*ASSIGNMENT*
In the listing below, start your output at the line with "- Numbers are" and end it after the line with "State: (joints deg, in", copying every line exactly.

*RECORDS TO USE*
===

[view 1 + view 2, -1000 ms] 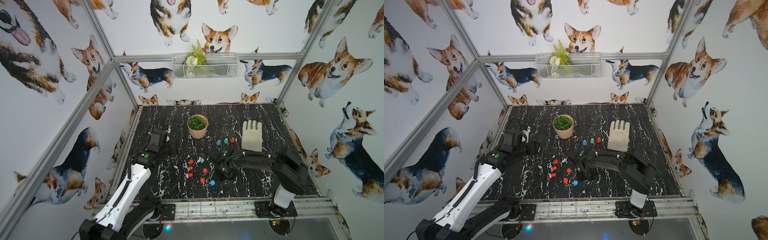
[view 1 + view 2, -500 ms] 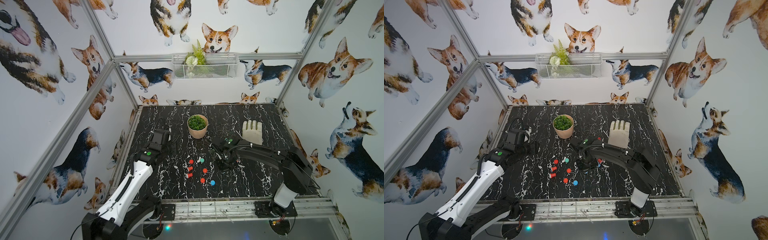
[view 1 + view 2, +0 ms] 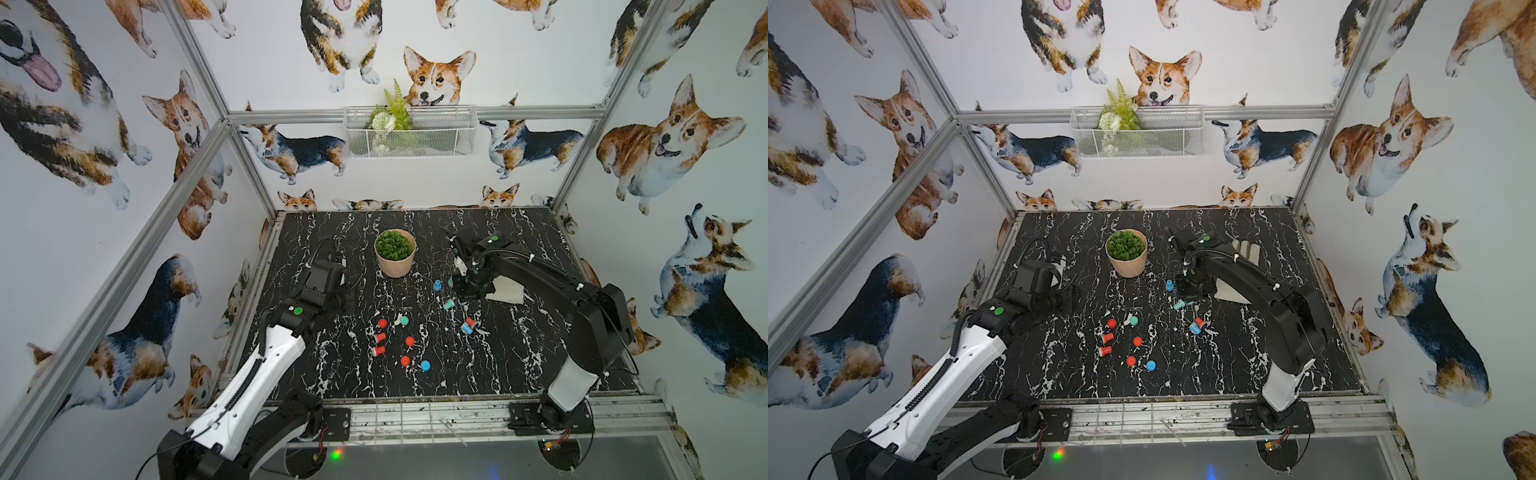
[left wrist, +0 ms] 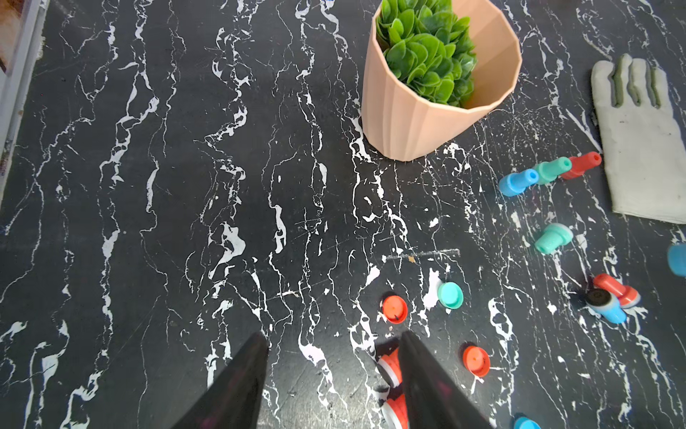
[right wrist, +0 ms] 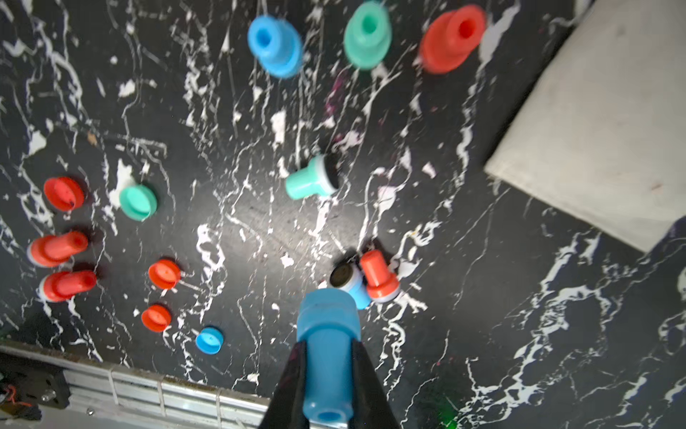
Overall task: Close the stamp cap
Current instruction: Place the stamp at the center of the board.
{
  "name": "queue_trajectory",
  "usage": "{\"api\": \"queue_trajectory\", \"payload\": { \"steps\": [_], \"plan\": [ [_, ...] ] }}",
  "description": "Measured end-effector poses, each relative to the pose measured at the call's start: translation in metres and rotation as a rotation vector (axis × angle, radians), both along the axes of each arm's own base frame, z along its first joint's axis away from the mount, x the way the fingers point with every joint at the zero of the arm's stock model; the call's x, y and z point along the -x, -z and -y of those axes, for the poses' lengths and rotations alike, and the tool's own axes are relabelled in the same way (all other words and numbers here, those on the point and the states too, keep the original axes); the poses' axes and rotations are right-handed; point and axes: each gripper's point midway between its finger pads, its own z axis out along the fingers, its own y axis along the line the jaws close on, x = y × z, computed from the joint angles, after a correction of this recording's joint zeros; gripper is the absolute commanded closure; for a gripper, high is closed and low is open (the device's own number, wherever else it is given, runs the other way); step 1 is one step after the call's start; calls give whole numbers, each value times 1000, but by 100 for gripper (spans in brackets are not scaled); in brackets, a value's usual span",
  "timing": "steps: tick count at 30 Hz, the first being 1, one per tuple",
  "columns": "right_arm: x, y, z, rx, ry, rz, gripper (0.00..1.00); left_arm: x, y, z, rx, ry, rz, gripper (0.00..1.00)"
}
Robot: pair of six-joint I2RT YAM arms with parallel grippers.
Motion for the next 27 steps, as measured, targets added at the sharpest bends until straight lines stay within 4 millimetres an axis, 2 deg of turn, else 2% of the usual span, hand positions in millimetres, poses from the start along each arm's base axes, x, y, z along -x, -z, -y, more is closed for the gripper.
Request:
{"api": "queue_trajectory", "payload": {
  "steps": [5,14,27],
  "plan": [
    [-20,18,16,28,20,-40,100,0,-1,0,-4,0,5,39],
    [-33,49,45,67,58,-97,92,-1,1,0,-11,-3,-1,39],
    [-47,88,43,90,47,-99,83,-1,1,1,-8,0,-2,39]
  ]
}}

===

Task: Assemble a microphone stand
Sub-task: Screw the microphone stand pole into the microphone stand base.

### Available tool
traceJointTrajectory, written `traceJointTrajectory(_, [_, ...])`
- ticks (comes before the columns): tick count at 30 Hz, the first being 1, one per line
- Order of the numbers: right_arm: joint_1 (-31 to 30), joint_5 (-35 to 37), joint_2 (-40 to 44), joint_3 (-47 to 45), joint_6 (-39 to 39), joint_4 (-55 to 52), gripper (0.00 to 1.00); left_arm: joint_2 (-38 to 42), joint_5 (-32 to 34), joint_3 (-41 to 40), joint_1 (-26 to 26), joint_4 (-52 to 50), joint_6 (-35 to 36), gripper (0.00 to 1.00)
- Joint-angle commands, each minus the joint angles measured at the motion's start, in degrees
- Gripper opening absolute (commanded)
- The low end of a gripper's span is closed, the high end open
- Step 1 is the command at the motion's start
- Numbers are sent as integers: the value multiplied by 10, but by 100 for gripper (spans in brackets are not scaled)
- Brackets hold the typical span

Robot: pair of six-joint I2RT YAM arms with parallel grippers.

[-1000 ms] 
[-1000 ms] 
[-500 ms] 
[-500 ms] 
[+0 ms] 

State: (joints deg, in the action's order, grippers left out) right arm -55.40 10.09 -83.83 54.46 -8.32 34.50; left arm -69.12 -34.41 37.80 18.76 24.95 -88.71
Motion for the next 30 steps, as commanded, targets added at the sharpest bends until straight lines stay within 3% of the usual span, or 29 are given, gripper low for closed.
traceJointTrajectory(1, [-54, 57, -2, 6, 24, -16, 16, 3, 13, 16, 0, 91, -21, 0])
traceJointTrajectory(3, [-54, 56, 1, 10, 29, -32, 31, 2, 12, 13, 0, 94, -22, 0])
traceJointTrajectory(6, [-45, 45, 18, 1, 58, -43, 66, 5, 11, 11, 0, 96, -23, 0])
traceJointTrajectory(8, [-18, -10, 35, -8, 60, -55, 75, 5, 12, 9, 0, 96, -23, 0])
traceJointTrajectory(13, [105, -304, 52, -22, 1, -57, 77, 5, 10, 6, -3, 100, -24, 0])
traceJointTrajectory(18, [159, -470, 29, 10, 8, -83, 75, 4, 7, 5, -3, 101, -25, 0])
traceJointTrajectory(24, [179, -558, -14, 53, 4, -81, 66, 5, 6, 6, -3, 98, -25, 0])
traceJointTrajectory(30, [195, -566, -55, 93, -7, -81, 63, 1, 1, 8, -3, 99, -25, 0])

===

*EXERCISE ANSWER*
- Numbers are sent as integers: the value multiplied by 10, but by 100 for gripper (spans in brackets are not scaled)
- Brackets hold the typical span

Robot: pair of six-joint I2RT YAM arms with parallel grippers.

[-1000 ms] 
[-1000 ms] 
[-500 ms] 
[-500 ms] 
[+0 ms] 

State: (joints deg, in the action's order, grippers left out) right arm -55.40 10.09 -83.83 54.46 -8.32 34.50; left arm -69.12 -34.41 37.80 18.76 24.95 -88.71

What was produced is the complete output.